WORK TO BE COMPLETED: Reproduce the data word for word, keeping every line complete.

Records from a dataset:
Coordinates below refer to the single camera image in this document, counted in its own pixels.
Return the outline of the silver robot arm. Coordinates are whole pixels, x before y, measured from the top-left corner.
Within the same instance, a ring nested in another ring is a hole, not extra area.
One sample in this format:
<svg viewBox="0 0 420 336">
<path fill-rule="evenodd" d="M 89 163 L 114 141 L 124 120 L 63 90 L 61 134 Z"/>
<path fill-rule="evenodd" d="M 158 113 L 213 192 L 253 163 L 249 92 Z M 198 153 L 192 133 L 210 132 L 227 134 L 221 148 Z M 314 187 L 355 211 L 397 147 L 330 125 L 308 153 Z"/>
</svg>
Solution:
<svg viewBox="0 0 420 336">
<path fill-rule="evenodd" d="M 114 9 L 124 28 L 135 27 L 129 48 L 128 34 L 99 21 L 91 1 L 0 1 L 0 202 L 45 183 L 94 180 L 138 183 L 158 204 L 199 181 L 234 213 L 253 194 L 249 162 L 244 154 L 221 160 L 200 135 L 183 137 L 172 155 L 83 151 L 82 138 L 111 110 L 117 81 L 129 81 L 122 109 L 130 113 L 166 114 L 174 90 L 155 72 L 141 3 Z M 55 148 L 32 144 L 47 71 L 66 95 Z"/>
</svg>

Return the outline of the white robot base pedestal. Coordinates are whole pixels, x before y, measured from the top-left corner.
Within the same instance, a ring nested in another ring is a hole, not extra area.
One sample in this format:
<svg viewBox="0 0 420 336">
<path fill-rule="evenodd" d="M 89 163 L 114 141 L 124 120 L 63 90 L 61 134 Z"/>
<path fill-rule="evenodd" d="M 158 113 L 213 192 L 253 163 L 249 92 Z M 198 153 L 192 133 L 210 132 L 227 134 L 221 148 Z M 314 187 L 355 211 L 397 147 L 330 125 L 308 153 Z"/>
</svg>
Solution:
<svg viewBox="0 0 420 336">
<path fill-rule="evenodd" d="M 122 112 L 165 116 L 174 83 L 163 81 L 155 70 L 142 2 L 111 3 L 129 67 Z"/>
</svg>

THE COMPLETED TASK:
Coordinates below refer to the single camera image in this document, counted in its own pixels.
Return the outline of the silver robot arm. Coordinates are whole pixels, x before y, measured from the top-left corner.
Within the same instance, a ring nested in another ring is a hole, not extra area.
One sample in this format:
<svg viewBox="0 0 420 336">
<path fill-rule="evenodd" d="M 89 163 L 114 141 L 124 120 L 63 90 L 61 134 Z"/>
<path fill-rule="evenodd" d="M 158 113 L 213 192 L 253 163 L 249 92 Z M 198 153 L 192 133 L 210 132 L 227 134 L 221 148 Z M 314 187 L 355 211 L 397 147 L 330 125 L 308 153 Z"/>
</svg>
Solution:
<svg viewBox="0 0 420 336">
<path fill-rule="evenodd" d="M 114 9 L 124 28 L 135 27 L 129 48 L 128 34 L 99 21 L 91 1 L 0 1 L 0 202 L 45 183 L 94 180 L 138 183 L 158 204 L 199 181 L 234 213 L 253 194 L 249 162 L 244 154 L 221 160 L 200 135 L 183 137 L 172 155 L 83 151 L 82 138 L 111 110 L 117 81 L 129 81 L 122 109 L 130 113 L 166 114 L 174 90 L 155 72 L 141 3 Z M 55 148 L 32 144 L 47 71 L 66 95 Z"/>
</svg>

Return the outline of the white robot base pedestal. Coordinates are whole pixels, x before y, measured from the top-left corner.
Within the same instance, a ring nested in another ring is a hole, not extra area.
One sample in this format:
<svg viewBox="0 0 420 336">
<path fill-rule="evenodd" d="M 89 163 L 114 141 L 124 120 L 63 90 L 61 134 Z"/>
<path fill-rule="evenodd" d="M 158 113 L 213 192 L 253 163 L 249 92 Z M 198 153 L 192 133 L 210 132 L 227 134 L 221 148 Z M 314 187 L 355 211 L 397 147 L 330 125 L 308 153 Z"/>
</svg>
Solution:
<svg viewBox="0 0 420 336">
<path fill-rule="evenodd" d="M 122 112 L 165 116 L 174 83 L 163 81 L 155 70 L 142 2 L 111 3 L 129 67 Z"/>
</svg>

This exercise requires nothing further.